[Data items]
__________________________________________________
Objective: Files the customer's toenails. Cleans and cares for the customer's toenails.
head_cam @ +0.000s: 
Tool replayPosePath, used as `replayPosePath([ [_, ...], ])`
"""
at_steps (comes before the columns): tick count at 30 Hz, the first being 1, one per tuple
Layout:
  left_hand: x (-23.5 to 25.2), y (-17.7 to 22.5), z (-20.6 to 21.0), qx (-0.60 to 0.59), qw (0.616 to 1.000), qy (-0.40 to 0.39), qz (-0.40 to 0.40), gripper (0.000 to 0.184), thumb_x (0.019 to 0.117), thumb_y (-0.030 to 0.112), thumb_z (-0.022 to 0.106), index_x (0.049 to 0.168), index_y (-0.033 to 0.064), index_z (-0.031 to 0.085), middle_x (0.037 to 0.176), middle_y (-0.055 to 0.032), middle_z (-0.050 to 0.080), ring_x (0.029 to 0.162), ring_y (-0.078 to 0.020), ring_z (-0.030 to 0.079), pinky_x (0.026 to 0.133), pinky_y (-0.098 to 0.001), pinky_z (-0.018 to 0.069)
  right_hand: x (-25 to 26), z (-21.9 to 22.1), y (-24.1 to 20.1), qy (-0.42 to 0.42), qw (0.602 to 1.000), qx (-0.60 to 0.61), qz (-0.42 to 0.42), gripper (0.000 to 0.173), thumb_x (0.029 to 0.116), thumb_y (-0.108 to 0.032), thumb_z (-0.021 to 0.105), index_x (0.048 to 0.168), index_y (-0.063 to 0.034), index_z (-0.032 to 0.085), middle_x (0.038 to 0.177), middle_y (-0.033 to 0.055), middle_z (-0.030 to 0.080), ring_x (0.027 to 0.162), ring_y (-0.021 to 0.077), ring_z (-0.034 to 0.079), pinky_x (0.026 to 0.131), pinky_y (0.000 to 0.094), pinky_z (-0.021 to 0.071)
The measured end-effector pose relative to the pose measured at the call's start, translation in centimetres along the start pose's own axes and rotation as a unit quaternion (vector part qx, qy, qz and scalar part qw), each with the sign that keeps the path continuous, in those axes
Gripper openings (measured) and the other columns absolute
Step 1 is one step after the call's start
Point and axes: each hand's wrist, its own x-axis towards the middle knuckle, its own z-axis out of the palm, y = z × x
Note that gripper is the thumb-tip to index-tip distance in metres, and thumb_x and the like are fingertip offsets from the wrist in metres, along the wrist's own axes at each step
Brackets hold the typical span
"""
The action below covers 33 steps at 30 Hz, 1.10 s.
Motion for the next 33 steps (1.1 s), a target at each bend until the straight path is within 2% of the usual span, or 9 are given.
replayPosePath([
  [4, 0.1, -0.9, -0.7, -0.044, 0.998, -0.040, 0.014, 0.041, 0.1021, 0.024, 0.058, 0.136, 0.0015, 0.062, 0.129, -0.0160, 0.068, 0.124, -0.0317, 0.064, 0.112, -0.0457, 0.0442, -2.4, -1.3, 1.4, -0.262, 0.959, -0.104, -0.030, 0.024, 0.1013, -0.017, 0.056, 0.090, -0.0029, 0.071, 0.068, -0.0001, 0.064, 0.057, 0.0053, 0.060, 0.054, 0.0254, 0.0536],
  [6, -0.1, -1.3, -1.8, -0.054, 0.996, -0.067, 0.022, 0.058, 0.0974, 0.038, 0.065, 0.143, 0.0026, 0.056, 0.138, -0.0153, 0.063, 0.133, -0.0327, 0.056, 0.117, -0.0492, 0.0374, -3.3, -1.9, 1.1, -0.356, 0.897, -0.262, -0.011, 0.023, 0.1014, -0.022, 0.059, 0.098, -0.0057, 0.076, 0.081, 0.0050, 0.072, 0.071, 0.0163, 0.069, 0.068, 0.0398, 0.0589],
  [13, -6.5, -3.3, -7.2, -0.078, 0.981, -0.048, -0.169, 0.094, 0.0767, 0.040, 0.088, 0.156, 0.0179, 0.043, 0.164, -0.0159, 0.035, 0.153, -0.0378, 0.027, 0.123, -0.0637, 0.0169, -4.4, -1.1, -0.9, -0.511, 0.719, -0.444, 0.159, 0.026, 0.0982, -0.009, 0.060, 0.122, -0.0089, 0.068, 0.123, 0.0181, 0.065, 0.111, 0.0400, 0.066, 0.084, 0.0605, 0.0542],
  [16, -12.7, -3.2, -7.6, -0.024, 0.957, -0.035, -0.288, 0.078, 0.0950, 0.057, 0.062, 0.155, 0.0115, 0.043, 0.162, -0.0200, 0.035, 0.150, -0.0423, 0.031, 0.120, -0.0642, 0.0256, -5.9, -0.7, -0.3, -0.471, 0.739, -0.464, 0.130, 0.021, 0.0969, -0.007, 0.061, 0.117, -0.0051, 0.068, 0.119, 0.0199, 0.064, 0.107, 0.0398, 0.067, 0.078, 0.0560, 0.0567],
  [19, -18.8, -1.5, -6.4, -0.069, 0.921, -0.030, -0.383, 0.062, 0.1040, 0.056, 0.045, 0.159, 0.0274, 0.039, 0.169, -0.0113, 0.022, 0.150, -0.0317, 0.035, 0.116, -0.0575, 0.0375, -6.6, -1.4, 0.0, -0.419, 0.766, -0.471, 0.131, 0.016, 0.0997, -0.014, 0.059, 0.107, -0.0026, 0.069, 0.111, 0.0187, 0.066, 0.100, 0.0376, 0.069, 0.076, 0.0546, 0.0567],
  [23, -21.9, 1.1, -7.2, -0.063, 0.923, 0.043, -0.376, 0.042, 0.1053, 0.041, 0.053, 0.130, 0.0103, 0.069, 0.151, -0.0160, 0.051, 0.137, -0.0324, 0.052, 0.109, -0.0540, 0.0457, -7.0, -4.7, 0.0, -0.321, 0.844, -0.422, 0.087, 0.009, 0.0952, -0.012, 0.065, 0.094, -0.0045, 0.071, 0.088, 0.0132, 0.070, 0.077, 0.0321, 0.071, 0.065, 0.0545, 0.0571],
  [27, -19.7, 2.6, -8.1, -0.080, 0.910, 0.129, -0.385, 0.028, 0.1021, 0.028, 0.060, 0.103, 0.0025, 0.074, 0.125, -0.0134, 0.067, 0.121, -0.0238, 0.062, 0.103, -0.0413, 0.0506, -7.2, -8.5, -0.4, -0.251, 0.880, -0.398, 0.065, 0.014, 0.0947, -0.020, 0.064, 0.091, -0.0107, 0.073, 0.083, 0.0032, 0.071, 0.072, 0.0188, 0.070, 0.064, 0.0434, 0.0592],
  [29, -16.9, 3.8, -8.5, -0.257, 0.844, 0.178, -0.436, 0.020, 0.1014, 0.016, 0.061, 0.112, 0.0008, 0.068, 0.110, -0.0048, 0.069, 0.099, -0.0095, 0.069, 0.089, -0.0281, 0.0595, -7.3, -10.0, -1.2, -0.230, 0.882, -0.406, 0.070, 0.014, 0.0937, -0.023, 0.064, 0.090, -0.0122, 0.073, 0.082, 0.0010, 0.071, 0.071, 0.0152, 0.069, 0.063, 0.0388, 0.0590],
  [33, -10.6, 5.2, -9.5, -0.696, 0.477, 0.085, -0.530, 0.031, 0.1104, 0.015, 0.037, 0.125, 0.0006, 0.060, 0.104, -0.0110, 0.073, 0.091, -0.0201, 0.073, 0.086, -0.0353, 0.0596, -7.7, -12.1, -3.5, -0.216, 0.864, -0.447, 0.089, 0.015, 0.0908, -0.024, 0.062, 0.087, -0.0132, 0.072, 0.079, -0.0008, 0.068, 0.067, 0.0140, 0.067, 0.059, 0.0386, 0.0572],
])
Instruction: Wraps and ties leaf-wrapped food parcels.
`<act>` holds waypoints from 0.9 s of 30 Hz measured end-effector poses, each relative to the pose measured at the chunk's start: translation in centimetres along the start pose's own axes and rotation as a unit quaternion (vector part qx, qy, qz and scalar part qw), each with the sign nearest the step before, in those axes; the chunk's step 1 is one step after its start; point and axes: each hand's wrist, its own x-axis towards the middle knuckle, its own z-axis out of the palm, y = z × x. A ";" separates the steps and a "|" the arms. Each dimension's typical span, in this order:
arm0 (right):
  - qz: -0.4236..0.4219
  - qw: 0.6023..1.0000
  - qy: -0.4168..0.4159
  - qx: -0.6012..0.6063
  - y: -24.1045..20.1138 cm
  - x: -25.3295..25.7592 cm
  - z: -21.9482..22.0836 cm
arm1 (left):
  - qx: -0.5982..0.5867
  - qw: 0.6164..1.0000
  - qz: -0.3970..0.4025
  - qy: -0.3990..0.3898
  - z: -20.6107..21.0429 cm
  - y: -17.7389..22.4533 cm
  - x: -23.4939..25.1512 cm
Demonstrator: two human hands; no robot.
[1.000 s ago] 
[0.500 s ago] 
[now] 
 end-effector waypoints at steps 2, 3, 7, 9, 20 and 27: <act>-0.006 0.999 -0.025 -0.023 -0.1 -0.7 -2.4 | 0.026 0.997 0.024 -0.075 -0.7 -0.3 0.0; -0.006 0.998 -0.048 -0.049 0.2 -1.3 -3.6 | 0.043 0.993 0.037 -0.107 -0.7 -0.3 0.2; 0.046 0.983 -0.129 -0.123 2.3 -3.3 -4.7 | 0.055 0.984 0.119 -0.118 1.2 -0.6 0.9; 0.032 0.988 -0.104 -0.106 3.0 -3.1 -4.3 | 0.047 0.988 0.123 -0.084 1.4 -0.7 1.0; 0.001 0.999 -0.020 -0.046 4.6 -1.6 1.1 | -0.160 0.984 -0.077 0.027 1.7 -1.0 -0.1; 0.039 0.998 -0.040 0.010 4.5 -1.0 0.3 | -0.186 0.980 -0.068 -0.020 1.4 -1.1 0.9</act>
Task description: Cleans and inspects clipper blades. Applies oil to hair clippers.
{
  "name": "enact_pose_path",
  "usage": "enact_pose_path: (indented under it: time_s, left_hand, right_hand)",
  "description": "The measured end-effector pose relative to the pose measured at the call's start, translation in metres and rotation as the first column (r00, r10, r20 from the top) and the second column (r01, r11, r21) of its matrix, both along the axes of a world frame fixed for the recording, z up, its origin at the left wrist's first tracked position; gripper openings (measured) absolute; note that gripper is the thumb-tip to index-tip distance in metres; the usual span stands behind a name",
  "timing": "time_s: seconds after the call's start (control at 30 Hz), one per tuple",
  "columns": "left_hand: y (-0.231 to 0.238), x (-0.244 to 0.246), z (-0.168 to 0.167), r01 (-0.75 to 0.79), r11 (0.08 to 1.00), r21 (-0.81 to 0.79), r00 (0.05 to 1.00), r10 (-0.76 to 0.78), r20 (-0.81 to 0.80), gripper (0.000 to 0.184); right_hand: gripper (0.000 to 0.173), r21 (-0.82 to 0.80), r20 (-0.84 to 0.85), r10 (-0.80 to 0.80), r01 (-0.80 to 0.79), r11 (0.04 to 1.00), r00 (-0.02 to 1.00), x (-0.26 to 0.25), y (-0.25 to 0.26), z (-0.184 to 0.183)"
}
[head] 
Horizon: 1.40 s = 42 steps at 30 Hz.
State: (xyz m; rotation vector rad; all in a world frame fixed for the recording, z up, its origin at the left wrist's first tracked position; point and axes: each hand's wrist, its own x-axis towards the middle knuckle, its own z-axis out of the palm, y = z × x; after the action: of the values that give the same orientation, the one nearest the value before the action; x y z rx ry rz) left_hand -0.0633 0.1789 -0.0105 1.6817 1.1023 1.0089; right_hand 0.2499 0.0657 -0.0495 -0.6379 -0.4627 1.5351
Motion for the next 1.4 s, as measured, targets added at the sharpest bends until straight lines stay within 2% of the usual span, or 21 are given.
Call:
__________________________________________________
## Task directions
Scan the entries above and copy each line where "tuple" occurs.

## Task response
at_steps (comes before the columns): tick count at 30 Hz, the first being 1, one per tuple
  "timing": "time_s: seconds after the call's start (control at 30 Hz), one per tuple",

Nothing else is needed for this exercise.